* [ABOUT THIS TASK]:
Exactly the lines from the opening of the data through the line containing "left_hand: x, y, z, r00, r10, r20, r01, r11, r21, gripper" should be reproduced, please, with nothing added.
START RECORDS SHOWN
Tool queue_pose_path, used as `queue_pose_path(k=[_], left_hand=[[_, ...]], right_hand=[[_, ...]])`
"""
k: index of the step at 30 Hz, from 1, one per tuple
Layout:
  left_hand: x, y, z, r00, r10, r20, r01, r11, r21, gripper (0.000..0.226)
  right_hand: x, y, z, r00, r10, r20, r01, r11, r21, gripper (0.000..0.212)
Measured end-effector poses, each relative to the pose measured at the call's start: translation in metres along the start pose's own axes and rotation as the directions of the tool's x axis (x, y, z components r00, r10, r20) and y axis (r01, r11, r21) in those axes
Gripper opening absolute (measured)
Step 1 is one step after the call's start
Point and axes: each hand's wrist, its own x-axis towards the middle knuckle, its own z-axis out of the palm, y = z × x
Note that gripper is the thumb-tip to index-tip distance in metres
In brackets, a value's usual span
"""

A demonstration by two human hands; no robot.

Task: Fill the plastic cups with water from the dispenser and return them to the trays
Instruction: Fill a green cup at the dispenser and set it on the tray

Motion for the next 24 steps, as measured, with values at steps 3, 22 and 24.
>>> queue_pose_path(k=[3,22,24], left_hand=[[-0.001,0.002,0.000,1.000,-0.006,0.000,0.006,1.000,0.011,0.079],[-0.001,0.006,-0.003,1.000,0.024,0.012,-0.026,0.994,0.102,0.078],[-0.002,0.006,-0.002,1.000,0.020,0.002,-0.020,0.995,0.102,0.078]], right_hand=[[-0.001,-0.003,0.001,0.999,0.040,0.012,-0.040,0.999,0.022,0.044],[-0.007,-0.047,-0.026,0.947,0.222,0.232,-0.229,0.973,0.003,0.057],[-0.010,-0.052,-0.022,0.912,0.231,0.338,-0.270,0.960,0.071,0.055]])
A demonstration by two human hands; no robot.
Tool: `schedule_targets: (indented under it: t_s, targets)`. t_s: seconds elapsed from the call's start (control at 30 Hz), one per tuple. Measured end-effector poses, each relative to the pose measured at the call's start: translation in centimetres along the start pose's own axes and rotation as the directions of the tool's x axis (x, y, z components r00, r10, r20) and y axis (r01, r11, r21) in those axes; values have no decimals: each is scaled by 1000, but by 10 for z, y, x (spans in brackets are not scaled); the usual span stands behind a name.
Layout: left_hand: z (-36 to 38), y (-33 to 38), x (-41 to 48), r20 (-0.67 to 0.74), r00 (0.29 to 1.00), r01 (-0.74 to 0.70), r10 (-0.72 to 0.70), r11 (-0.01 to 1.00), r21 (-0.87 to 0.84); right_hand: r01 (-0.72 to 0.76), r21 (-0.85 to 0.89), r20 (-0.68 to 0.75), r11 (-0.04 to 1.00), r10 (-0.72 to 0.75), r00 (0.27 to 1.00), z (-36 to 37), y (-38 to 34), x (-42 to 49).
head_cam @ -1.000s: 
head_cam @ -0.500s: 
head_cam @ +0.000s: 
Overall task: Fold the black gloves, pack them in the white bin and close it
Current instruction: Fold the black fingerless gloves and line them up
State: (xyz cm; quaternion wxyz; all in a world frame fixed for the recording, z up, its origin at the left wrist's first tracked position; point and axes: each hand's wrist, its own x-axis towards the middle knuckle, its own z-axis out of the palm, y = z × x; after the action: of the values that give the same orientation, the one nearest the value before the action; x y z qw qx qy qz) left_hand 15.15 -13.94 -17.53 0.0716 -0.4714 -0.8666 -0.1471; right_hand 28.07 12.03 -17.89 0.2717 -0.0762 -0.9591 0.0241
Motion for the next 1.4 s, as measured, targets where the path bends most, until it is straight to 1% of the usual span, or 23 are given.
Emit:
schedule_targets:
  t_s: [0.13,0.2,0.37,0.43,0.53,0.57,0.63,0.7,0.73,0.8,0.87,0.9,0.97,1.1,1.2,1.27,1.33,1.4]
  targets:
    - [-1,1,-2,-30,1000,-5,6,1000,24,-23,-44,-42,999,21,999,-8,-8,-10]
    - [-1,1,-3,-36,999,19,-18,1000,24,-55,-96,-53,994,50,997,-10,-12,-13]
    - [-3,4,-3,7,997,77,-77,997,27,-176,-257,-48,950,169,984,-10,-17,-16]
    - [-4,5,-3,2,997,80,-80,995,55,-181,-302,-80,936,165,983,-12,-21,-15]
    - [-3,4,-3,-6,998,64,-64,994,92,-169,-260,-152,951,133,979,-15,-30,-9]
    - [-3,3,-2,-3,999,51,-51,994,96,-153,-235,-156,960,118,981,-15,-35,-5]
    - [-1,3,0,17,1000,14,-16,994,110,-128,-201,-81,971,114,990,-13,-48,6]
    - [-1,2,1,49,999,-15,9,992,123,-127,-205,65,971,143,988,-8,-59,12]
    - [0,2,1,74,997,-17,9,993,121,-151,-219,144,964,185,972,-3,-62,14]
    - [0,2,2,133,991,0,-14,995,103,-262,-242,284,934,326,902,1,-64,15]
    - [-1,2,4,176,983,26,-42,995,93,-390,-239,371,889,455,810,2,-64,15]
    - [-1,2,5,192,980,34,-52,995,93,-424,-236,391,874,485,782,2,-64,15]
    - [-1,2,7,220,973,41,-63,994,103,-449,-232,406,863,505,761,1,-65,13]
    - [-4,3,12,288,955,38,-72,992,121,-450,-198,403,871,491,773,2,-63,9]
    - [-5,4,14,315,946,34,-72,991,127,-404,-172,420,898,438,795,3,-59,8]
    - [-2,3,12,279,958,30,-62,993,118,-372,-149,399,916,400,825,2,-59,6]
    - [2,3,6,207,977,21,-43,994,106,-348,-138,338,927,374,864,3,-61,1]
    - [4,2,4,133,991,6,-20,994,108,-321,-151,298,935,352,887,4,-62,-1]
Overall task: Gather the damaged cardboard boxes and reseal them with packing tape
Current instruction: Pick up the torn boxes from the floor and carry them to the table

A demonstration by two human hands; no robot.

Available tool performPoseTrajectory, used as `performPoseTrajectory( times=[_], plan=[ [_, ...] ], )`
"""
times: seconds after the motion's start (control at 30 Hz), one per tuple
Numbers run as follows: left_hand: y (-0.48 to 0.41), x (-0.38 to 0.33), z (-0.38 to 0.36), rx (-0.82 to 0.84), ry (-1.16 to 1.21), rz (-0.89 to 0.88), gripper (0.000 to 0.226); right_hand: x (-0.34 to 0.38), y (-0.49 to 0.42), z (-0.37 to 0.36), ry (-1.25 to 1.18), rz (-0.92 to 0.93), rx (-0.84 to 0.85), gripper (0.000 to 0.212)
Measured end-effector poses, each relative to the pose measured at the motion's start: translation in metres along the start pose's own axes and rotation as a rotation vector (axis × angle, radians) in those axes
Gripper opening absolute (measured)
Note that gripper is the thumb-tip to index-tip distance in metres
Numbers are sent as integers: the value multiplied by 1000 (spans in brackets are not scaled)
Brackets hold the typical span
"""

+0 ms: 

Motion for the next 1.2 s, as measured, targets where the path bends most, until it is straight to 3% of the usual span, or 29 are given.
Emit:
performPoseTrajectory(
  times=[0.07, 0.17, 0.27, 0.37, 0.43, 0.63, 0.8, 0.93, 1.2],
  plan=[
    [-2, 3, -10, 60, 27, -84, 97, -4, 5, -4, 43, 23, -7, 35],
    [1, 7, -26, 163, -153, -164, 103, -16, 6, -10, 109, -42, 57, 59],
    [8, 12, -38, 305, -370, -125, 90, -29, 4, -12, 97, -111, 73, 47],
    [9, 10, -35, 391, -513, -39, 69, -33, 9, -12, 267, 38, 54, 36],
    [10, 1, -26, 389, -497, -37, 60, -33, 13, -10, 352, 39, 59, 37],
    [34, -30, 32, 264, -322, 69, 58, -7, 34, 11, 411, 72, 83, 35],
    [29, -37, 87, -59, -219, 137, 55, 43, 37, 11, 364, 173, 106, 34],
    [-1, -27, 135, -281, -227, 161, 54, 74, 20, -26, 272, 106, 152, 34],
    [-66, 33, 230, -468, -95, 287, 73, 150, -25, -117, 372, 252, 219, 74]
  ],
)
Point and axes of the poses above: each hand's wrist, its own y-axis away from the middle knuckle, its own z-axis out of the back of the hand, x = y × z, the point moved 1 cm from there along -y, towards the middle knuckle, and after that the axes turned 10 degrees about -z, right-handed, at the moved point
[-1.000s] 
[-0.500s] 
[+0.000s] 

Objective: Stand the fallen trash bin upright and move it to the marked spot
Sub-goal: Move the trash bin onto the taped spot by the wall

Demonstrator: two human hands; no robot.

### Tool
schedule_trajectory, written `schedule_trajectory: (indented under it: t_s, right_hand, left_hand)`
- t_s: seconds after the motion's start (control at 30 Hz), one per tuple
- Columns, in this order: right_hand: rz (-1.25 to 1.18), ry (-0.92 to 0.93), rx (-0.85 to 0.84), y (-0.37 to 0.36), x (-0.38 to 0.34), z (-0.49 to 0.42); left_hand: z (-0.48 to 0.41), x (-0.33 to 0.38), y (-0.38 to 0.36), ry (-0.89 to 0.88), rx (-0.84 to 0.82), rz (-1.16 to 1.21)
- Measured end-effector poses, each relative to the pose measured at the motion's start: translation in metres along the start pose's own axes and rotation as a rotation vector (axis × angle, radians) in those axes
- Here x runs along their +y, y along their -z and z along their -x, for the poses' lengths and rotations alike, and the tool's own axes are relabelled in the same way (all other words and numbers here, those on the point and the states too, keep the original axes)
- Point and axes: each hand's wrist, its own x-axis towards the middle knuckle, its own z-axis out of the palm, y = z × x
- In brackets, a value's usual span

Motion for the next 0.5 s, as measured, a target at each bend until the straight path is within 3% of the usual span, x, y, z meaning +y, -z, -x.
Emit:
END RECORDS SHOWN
* [ANSWER TO THIS PROBLEM]:
Tool queue_pose_path, used as `queue_pose_path(k=[_], left_hand=[[_, ...]], right_hand=[[_, ...]])`
"""
k: index of the step at 30 Hz, from 1, one per tuple
Layout:
  left_hand: x, y, z, r00, r10, r20, r01, r11, r21, gripper (0.000..0.226)

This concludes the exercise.